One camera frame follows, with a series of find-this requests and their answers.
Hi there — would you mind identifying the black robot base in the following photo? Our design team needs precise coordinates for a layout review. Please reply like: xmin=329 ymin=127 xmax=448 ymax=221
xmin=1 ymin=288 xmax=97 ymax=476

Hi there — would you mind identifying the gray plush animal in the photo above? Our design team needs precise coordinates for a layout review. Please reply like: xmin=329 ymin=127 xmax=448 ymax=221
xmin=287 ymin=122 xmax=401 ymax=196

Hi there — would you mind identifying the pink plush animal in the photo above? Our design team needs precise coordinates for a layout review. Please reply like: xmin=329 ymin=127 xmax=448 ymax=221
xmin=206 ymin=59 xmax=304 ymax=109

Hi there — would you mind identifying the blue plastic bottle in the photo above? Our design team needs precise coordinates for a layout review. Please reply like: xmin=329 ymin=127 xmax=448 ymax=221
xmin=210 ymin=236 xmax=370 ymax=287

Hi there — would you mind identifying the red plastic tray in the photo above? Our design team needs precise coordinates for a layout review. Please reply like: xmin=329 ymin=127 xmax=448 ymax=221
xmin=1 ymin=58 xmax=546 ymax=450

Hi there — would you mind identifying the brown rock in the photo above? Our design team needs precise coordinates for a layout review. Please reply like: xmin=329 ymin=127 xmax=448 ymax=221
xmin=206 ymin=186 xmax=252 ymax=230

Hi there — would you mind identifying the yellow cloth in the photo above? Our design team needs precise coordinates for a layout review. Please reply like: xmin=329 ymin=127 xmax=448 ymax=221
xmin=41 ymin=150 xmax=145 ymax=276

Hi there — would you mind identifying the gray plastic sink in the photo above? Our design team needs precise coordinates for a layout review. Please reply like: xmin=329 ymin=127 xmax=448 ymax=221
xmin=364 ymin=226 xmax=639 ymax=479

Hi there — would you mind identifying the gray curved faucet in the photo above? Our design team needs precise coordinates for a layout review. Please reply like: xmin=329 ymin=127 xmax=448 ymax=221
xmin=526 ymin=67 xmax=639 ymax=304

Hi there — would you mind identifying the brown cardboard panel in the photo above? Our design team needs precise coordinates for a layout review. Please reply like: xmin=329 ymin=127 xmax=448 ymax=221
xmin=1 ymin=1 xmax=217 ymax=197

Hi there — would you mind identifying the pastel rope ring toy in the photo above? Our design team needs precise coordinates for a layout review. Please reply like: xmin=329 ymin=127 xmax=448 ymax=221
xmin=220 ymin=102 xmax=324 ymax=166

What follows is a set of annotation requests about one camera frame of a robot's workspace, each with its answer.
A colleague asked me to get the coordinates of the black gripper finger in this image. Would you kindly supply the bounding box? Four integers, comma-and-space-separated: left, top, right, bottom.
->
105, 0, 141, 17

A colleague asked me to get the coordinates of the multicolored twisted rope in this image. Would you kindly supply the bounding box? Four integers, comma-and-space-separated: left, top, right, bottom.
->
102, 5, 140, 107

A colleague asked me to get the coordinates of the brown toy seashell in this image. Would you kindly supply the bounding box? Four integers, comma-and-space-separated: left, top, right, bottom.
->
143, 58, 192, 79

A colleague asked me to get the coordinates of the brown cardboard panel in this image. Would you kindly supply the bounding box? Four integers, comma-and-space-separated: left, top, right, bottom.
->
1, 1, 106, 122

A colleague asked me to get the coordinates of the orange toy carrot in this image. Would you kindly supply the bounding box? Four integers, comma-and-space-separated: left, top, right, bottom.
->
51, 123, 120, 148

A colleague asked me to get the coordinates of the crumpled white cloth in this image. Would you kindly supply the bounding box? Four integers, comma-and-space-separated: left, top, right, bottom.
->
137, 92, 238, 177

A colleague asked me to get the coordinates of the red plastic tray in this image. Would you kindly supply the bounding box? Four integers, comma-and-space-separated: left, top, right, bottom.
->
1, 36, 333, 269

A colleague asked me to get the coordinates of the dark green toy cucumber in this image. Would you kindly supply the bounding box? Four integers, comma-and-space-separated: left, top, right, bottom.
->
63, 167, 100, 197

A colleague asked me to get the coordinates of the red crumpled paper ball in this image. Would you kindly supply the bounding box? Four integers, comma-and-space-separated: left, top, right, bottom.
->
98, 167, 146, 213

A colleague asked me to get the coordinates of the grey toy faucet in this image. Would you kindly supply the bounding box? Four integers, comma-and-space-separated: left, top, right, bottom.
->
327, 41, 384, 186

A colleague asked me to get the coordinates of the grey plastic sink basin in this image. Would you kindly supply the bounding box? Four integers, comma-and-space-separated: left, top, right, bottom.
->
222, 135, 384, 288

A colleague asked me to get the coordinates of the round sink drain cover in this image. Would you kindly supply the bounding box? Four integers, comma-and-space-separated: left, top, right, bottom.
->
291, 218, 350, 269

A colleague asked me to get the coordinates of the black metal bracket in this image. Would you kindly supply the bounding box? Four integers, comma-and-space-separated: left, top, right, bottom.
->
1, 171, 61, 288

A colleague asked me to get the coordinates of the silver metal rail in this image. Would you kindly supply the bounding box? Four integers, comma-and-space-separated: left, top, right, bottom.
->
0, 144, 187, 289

+ + +

Task brief —
Copy the whole listing out exactly, so that every line matches what is above.

Solved exercise —
One camera frame follows, with a series of find-this requests and their answers.
Hi there — would you mind identifying the black robot base in the following photo? Our design team needs precise coordinates for a layout review. Please reply like: xmin=329 ymin=127 xmax=448 ymax=221
xmin=1 ymin=288 xmax=97 ymax=476

Hi there — would you mind identifying the gray plush animal in the photo above? Our design team needs precise coordinates for a layout review. Please reply like: xmin=329 ymin=127 xmax=448 ymax=221
xmin=287 ymin=122 xmax=401 ymax=196

Hi there — would you mind identifying the pink plush animal in the photo above? Our design team needs precise coordinates for a layout review. Please reply like: xmin=329 ymin=127 xmax=448 ymax=221
xmin=206 ymin=59 xmax=304 ymax=109

Hi there — would you mind identifying the blue plastic bottle in the photo above? Our design team needs precise coordinates for a layout review. Please reply like: xmin=329 ymin=127 xmax=448 ymax=221
xmin=210 ymin=236 xmax=370 ymax=287

Hi there — would you mind identifying the red plastic tray in the photo above? Our design team needs precise coordinates for a layout review. Please reply like: xmin=329 ymin=127 xmax=448 ymax=221
xmin=1 ymin=58 xmax=546 ymax=450

Hi there — would you mind identifying the brown rock in the photo above? Our design team needs precise coordinates for a layout review. Please reply like: xmin=329 ymin=127 xmax=448 ymax=221
xmin=206 ymin=186 xmax=252 ymax=230

Hi there — would you mind identifying the yellow cloth in the photo above? Our design team needs precise coordinates for a layout review. Please reply like: xmin=329 ymin=127 xmax=448 ymax=221
xmin=41 ymin=150 xmax=145 ymax=276

Hi there — would you mind identifying the gray plastic sink in the photo above? Our design team needs precise coordinates for a layout review. Please reply like: xmin=329 ymin=127 xmax=448 ymax=221
xmin=364 ymin=226 xmax=639 ymax=479

Hi there — would you mind identifying the gray curved faucet in the photo above? Our design team needs precise coordinates for a layout review. Please reply like: xmin=329 ymin=127 xmax=448 ymax=221
xmin=526 ymin=67 xmax=639 ymax=304

Hi there — would you mind identifying the brown cardboard panel in the photo above? Our design team needs precise coordinates for a layout review. Please reply like: xmin=329 ymin=127 xmax=448 ymax=221
xmin=1 ymin=1 xmax=217 ymax=197

Hi there — would you mind identifying the pastel rope ring toy in the photo above? Our design team needs precise coordinates for a layout review. Please reply like: xmin=329 ymin=127 xmax=448 ymax=221
xmin=220 ymin=102 xmax=324 ymax=166

What follows is a set of annotation requests about one camera frame of a robot's workspace, each with its answer.
A colleague asked me to get the coordinates of the black gripper finger in this image. Would you kindly supply the bounding box? Four integers, comma-and-space-separated: left, top, right, bottom.
->
105, 0, 141, 17

A colleague asked me to get the coordinates of the multicolored twisted rope in this image. Would you kindly supply the bounding box? Four integers, comma-and-space-separated: left, top, right, bottom.
->
102, 5, 140, 107

A colleague asked me to get the coordinates of the brown toy seashell in this image. Would you kindly supply the bounding box? Four integers, comma-and-space-separated: left, top, right, bottom.
->
143, 58, 192, 79

A colleague asked me to get the coordinates of the brown cardboard panel in this image. Would you kindly supply the bounding box? Four integers, comma-and-space-separated: left, top, right, bottom.
->
1, 1, 106, 122

A colleague asked me to get the coordinates of the orange toy carrot in this image. Would you kindly supply the bounding box? Four integers, comma-and-space-separated: left, top, right, bottom.
->
51, 123, 120, 148

A colleague asked me to get the coordinates of the crumpled white cloth in this image. Would you kindly supply the bounding box? Four integers, comma-and-space-separated: left, top, right, bottom.
->
137, 92, 238, 177

A colleague asked me to get the coordinates of the red plastic tray in this image. Would you kindly supply the bounding box? Four integers, comma-and-space-separated: left, top, right, bottom.
->
1, 36, 333, 269

A colleague asked me to get the coordinates of the dark green toy cucumber in this image. Would you kindly supply the bounding box? Four integers, comma-and-space-separated: left, top, right, bottom.
->
63, 167, 100, 197

A colleague asked me to get the coordinates of the red crumpled paper ball in this image. Would you kindly supply the bounding box? Four integers, comma-and-space-separated: left, top, right, bottom.
->
98, 167, 146, 213

A colleague asked me to get the coordinates of the grey toy faucet in this image. Would you kindly supply the bounding box? Four integers, comma-and-space-separated: left, top, right, bottom.
->
327, 41, 384, 186

A colleague asked me to get the coordinates of the grey plastic sink basin in this image. Would you kindly supply the bounding box? Four integers, comma-and-space-separated: left, top, right, bottom.
->
222, 135, 384, 288

A colleague asked me to get the coordinates of the round sink drain cover in this image. Would you kindly supply the bounding box? Four integers, comma-and-space-separated: left, top, right, bottom.
->
291, 218, 350, 269

A colleague asked me to get the coordinates of the black metal bracket in this image. Would you kindly supply the bounding box? Four integers, comma-and-space-separated: left, top, right, bottom.
->
1, 171, 61, 288

A colleague asked me to get the coordinates of the silver metal rail in this image. Would you kindly supply the bounding box? Four integers, comma-and-space-separated: left, top, right, bottom.
->
0, 144, 187, 289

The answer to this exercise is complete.